Given records =>

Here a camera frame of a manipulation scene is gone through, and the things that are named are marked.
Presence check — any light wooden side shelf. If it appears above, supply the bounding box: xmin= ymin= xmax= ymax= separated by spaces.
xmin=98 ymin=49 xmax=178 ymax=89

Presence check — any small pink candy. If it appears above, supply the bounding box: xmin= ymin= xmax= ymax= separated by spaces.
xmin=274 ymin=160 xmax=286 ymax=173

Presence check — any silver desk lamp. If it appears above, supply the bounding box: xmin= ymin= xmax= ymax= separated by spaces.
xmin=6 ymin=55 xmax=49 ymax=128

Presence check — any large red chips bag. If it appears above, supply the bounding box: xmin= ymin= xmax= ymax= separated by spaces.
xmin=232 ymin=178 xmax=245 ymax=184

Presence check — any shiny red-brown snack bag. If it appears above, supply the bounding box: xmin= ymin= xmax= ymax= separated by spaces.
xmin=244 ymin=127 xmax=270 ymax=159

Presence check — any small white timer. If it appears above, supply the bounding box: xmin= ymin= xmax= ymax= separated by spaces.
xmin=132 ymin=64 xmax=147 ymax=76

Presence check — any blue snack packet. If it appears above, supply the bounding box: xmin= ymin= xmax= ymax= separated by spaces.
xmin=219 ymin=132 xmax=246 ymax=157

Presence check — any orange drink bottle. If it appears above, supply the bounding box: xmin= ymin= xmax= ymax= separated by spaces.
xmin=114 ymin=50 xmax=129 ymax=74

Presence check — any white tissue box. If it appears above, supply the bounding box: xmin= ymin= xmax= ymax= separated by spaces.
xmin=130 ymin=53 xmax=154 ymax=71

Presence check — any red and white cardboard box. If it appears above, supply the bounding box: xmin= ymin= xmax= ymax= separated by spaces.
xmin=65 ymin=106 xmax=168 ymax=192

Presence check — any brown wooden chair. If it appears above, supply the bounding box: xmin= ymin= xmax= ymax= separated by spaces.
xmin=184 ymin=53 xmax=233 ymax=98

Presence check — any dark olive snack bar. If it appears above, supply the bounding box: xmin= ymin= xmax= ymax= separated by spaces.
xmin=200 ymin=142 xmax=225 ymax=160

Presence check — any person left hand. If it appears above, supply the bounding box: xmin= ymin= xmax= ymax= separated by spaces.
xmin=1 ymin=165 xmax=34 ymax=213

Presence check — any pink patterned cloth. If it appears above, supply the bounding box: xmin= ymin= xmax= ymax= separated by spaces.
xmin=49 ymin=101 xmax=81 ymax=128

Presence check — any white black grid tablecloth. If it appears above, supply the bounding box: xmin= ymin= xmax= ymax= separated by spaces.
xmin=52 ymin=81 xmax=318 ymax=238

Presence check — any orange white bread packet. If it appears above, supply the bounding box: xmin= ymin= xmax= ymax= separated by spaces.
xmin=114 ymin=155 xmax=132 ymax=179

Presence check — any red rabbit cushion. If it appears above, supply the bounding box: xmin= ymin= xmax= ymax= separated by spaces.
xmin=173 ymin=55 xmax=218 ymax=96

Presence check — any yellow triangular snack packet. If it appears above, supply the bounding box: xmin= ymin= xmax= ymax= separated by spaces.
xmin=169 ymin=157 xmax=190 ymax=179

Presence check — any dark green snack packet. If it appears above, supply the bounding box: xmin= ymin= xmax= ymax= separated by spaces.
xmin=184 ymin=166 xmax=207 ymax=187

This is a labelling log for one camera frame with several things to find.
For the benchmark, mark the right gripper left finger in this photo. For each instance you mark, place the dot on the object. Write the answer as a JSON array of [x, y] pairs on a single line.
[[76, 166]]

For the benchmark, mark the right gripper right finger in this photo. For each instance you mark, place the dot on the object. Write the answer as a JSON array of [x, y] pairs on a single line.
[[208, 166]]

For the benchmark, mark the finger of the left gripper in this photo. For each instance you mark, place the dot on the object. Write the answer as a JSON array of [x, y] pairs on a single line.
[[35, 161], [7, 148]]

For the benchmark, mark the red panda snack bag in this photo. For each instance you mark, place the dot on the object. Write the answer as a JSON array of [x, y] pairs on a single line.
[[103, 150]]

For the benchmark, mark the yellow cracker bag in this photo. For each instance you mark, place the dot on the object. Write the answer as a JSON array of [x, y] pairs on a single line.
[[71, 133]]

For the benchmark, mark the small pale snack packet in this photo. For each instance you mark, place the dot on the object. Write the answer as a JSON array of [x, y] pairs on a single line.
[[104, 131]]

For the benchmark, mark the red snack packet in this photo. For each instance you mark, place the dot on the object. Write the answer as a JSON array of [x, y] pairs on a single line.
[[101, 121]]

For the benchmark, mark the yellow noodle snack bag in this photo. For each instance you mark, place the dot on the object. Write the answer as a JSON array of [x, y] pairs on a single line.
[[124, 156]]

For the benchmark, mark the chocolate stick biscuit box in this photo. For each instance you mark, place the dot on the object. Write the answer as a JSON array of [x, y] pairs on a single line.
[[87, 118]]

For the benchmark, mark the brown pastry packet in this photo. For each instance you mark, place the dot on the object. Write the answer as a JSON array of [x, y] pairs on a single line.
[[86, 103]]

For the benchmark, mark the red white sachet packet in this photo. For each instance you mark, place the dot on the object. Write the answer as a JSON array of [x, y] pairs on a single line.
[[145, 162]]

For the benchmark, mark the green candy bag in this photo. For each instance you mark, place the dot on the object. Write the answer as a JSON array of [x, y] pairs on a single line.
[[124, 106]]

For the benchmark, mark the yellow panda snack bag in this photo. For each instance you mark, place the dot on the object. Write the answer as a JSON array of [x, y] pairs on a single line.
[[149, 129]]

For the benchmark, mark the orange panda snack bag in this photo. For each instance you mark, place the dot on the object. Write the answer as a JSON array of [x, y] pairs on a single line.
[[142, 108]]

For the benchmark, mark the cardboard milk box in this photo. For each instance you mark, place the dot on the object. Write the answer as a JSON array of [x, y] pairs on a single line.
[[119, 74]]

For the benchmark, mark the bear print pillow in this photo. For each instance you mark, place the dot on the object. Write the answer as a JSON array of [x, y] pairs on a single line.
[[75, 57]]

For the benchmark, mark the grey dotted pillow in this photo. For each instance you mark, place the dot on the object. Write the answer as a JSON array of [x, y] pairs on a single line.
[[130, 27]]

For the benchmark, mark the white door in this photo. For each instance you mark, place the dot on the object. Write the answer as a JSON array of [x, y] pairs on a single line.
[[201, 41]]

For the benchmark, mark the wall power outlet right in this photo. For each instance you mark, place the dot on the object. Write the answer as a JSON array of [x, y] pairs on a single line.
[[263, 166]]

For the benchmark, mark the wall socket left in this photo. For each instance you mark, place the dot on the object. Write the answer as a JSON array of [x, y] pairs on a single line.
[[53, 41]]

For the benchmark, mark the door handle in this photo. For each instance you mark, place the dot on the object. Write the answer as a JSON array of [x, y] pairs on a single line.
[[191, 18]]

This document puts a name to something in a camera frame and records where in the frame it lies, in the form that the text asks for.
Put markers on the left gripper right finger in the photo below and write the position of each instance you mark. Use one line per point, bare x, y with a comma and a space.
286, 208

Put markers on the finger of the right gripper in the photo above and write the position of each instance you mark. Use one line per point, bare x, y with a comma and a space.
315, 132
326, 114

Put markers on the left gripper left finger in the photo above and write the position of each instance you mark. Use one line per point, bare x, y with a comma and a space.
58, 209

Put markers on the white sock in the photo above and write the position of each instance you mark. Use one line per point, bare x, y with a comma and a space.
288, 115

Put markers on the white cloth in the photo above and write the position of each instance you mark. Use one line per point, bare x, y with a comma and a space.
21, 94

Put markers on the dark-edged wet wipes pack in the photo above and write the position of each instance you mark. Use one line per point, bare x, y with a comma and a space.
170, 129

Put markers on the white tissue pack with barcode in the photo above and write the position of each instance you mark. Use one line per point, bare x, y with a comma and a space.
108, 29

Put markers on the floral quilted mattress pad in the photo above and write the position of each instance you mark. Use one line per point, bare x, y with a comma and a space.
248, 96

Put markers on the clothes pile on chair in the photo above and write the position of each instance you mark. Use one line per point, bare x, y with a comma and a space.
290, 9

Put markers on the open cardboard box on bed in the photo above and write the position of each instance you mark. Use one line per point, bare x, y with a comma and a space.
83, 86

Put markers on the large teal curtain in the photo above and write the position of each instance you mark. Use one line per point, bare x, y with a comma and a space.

Work to complete => Which lines of the listing above hold the word "that"? Copy each of them.

Response below =>
Here a camera frame of a manipulation scene is gone through, and the things that are named are marked.
This document puts a name to something in a camera frame and records where in the frame it lies, in the form that the text asks for.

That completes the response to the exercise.